The odds of this article being where you learn about Ricardo Dos Santos’s death are slim to none. It’s the type of tragedy that rocks a subculture, covered and commented on by every online source there is, so I’m going to spare you the rehashing of his CV. The guy ripped, now he’s gone.
What a heavy thing, to have your life taken at only 24-years-old. It’s the mere beginning of adulthood–so little time to really see the world through your own eyes, to experience the victories and defeats that come with age. It’s tempting to lapse into empty platitudes, to gloss over how much it fucking sucks to see someone killed so senselessly by shutting off my mind and jabbering on about how, “he led and amazing life,” or how “he’s in a better place now.” But you shouldn’t lie to yourself.
Twenty-fours-years old is so damn young. Issues of maturity and wisdom aside (since those vary greatly between individuals and culture), life is supposed to be so much longer than this. It’s been almost exactly a decade since I was that age, and in those years I’ve had more adventures, more moments of triumph, and more soul crushing defeats than I can count. I’ve become a totally different person, growth forced on me by the passing years. That journey is magical, and to have the chance to experience it stripped away by another person’s idiotic decisions… it’s painful to consider.
He’s a part of the void now. Not resting in some mythical Valhalla, not watching over us, not ready to reunite when others shed their mortal coil. He is just gone. I hate the feeling that I’m treating what little solace his friends and family may be able to find with disdain, but neither can I justify pretending, for even a moment, that he’s anything more than vanished. To say anything else would diminish the tragedy. It would temper the horrible actions of a small-minded fool with a non-existent bright-side.

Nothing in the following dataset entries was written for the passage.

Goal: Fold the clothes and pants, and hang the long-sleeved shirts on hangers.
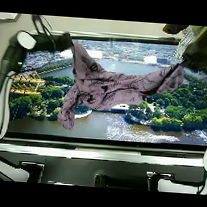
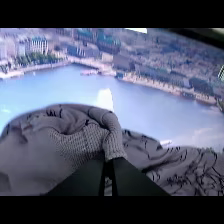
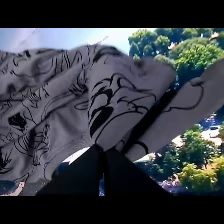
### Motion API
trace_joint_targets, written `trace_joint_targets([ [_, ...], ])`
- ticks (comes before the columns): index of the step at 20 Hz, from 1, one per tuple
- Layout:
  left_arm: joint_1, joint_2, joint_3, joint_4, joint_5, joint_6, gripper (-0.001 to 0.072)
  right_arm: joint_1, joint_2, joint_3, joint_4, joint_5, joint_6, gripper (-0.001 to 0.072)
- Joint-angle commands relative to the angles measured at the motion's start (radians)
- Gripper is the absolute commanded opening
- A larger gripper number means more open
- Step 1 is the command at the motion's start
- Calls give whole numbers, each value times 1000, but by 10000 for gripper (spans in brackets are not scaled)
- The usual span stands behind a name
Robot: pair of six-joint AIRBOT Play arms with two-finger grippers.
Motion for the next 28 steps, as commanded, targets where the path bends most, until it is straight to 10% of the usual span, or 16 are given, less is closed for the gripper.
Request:
trace_joint_targets([
  [1, 23, -61, 2, -91, -142, -12, 365, 1, -97, -1, 5, 45, -14, 36],
  [2, 46, -43, 2, -91, -182, -32, 601, 1, -97, -1, -8, 45, -29, 35],
  [3, 72, -22, 2, -90, -223, -48, 636, 1, -95, -1, -29, 56, -36, 36],
  [11, 89, 183, -165, -5, -435, -244, 639, 1, -74, -1, -148, 153, -82, 36],
  [20, -278, 210, -668, -28, -94, -517, 639, -1, -77, -1, -365, 126, -95, 36],
  [28, -299, 129, -731, -47, 134, -505, 639, -1, -78, -1, -386, 106, -96, 36],
])
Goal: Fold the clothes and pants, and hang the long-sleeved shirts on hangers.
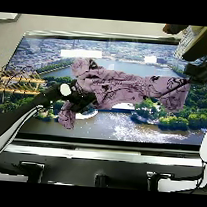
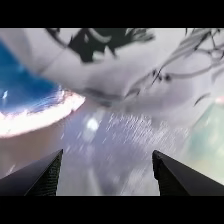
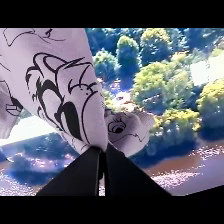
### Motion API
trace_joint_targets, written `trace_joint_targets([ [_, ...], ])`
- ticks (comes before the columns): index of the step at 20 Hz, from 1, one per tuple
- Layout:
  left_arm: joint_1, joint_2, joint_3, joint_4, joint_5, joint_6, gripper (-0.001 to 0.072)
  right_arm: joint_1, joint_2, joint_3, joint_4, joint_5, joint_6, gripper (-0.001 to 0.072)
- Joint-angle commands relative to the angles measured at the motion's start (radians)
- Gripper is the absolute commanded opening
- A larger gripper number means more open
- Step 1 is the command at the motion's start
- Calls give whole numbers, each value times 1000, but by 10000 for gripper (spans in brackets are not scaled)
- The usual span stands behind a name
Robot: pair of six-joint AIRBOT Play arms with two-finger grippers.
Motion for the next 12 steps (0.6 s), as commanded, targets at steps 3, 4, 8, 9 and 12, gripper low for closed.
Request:
trace_joint_targets([
  [3, -8, -39, -17, -2, 187, -4, 639, 0, -1, 0, -55, -13, -1, 36],
  [4, -8, -47, -17, -1, 187, -4, 639, 0, -1, 0, -60, -15, 0, 36],
  [8, -8, -81, -16, -13, 206, -8, 639, 0, -1, 0, -107, -21, 0, 41],
  [9, -8, -84, -16, -26, 209, -8, 639, 0, -1, 0, -113, -20, 0, 41],
  [12, -7, -85, -16, -28, 222, -7, 160, -1, -2, 0, -117, -22, 0, 149],
])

For those of us who were not part of his life, there’s little more we can do with the news of his passing than to try and wring out some sort of lesson. Use it to gain at least a drop of wisdom, take away something that makes our lives better, and the lives of those around us safer and more rich. Which is hard, nearly impossible. Our experiences and our understanding are always filtered through a lens of personality. To differentiate between learning and merely reinforcing your own view is no easy errand.
Ricardo Dos Santos had his life stolen. His death was not the result of illness, or misadventure, or plain awful bad luck. He was murdered by a coward with a gun. A coward who, if the reports are accurate, was given by society the authority and the ability to kill at a whim. Giving a man a gun and a badge does not make him righteous, or just, or even decent. It makes him a man with a gun and a writ to use it; a terrifying proposition if you ever find yourself on the other end of the barrel. We like to pretend that the people who judge us and seek to control our actions are in the right, that they’re somehow better than the average human. But they are just people, and to give them carte blanche all too often breeds a culture of violence and intimidation. No man should believe he has the power to act with impunity, regardless of what oath he took or uniform he wears.

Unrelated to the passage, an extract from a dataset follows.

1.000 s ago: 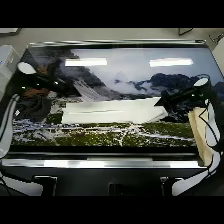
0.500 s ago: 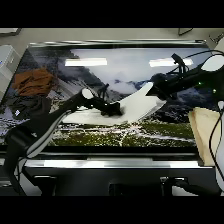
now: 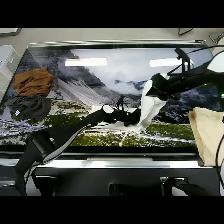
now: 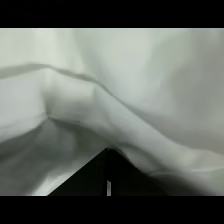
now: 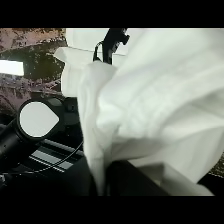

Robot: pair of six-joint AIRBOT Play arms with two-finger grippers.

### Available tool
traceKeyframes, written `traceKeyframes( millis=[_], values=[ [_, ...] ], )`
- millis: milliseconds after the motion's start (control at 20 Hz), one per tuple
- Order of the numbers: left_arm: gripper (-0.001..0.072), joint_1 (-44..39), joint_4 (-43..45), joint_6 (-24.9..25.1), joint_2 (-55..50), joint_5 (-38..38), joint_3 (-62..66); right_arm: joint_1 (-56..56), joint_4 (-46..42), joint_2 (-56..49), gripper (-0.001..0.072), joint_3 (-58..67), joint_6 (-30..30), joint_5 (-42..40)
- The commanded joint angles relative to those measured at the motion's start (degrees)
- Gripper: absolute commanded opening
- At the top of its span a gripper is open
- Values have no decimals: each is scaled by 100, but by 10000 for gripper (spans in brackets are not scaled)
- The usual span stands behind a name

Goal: Fold the clothes and pants, and hang the long-sleeved shirts on hangers.

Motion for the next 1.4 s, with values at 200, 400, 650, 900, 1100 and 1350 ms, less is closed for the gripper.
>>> traceKeyframes(
  millis=[200, 400, 650, 900, 1100, 1350],
  values=[
    [21, 2037, 3119, 195, 1298, -1602, -2, 1172, 339, -1029, 36, -2, -37, -1397],
    [23, 3530, 3871, 203, 2745, -2236, -4, 1976, 1191, -2050, 37, -2, -37, -2400],
    [24, 4376, 3882, 232, 4109, -2256, -4, 2675, 2793, -3473, 475, -2, -46, -3211],
    [25, 4400, 4059, 334, 4478, -2524, -4, 1757, 2577, -3182, 671, 4, -619, -2426],
    [25, 4406, 4435, 332, 4478, -2562, -7, 195, -188, -2323, 672, -2, -70, -667],
    [26, 4391, 4433, 306, 4478, -2564, -7, -501, -584, -2090, 664, -1325, -302, -498]
  ],
)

It’s taken a death to tone down, at least temporarily, the hateful online anti-Brazilian rhetoric. If anything good comes of this, maybe it’ll make a few people reevaluate their bigotry. I’ve never met a Brazilian I didn’t like. They’re a beautiful people with a rich culture who live in a world with a level of violence most of us can hardly comprehend. We love to separate ourselves based on notions of race or jingoistic national pride, but in the end, we’re all just surfers. People who find joy in playing in the ocean. None of us are better or worse or more respectful or more rude. We’re all just people, facing each challenge as it comes and trying to make it to the end of the day without sacrificing too much of what we hold dear.
My heart goes out to the friends and family of Ricardo Dos Santos. I’m well aware that means little, if anything. But, in the end, in the face of tragedy, we can do little but go through the motions and mumble the words that seek to make sense of the senseless and ease a little of the pain everyone feels.